Britain’s first beauty queen back in frame

LONDON - Ivy Close won Britain’s first national beauty contest, was a trailblazing actress and the matriarch of one of Britain’s most illustrious showbusiness dynasties. She faded into obscurity but her great-grandson, who created Downton Abbey, has put her back in the spotlight. When 17-year-old Ivy Close charmed the country in the first nationwide beauty competition, the press swooned over her “exquisite loveliness”. Part of her prize along with a new Rover motorcar was to have her portrait exhibited at the Royal Academy in London. That picture, showing Close with rosy cheeks and wispy curls, also took up the entire front page of the Daily Mirror - which had run the contest - on 4 May 1908.

“She’s effectively the first British beauty queen,” says her great-grandson Gareth Neame, a Bafta-winning TV producer who came up with the concept for Downton and made The Hollow Crown and Hotel Babylon. “And there was then a competition between the winner in Britain and the winner in the US, and she ended up winning that one.

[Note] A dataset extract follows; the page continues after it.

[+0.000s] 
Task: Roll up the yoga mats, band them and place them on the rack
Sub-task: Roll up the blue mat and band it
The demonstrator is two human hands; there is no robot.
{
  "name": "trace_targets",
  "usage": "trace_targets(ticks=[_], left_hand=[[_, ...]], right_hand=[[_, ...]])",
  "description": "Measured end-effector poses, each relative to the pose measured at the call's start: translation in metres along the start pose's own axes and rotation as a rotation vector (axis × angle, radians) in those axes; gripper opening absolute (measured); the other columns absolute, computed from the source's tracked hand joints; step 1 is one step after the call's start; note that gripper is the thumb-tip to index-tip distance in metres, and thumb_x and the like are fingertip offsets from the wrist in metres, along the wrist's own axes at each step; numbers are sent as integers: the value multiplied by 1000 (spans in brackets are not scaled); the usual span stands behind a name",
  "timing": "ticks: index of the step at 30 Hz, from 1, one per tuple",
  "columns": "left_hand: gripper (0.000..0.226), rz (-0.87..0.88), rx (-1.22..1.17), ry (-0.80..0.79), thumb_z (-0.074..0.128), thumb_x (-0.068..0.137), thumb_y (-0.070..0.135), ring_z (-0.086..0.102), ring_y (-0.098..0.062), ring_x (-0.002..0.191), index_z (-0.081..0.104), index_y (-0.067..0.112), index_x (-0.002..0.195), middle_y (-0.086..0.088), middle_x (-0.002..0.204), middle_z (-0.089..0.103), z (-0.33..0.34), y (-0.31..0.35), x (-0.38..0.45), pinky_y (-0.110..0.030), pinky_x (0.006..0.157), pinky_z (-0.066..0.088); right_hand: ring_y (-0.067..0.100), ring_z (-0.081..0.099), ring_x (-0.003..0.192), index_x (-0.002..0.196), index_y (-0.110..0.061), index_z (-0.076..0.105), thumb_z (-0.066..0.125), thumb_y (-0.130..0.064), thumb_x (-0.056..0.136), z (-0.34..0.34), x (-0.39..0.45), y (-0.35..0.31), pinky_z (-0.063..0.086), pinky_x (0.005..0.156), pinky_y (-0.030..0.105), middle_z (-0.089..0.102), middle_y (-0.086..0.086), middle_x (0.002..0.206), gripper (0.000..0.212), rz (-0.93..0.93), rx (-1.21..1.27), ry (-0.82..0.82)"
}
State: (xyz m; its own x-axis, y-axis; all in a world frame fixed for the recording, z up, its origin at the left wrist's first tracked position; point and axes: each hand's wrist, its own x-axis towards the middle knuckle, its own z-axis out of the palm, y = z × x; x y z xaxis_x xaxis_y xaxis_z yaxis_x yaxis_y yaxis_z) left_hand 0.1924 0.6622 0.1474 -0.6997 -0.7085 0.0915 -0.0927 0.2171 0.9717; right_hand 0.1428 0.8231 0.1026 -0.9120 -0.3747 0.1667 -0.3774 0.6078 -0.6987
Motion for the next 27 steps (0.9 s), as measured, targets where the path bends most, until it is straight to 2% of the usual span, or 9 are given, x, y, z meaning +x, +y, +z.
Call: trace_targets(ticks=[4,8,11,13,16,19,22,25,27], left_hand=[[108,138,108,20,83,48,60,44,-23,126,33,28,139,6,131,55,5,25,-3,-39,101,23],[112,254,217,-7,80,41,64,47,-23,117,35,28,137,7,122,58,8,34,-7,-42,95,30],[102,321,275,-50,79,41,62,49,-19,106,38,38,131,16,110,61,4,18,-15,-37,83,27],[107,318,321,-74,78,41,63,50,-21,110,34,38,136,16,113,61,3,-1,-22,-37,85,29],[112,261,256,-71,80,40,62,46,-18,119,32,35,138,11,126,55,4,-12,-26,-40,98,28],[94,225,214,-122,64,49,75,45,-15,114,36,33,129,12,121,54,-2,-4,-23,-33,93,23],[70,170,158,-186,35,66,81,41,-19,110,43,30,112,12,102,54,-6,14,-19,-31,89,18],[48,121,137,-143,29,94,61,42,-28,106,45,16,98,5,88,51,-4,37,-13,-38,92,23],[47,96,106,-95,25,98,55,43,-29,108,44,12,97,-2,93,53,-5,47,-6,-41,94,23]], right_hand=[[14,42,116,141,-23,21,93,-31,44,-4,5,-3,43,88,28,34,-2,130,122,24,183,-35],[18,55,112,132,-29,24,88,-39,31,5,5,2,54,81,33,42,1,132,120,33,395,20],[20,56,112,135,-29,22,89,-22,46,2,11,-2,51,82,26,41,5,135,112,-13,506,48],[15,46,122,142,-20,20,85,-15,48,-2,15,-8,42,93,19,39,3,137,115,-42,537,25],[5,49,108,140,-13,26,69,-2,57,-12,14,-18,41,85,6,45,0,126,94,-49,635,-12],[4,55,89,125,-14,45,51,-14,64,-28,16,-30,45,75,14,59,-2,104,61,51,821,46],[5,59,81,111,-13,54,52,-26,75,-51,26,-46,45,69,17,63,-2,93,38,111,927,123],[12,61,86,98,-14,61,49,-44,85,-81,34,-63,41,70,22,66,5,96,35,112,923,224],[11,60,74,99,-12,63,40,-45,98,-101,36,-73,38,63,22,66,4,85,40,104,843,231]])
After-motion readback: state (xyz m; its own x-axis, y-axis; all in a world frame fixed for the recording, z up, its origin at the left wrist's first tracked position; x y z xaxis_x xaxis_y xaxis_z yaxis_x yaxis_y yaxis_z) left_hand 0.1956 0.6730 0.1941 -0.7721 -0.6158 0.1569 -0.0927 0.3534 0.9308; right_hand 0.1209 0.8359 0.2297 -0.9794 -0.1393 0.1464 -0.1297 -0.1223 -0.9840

So I often say she was effectively the first ever Miss World.” The portrait, by Sir Arthur Hacker, has now been restored thanks to a donation from Mr Neame and is hanging in the refurbished Ferens Art Gallery in Hull, which reopened on Friday to coincide with Hull becoming UK City of Culture.

It is a return to the limelight for one of Britain’s first modern celebrities, whose career took the firework trajectory that has been followed by many celebrities over the decades since.

Born in Stockton-on-Tees, County Durham, Close beat 15,000 other hopefuls to the beauty contest title, which was awarded by nine famous artists on the Daily Mirror’s Beauty Adjudication Committee.

She became an instant star and there was “an overwhelming rush for copies” of a special commemorative edition of the paper that featured Close in “a variety of charming poses”.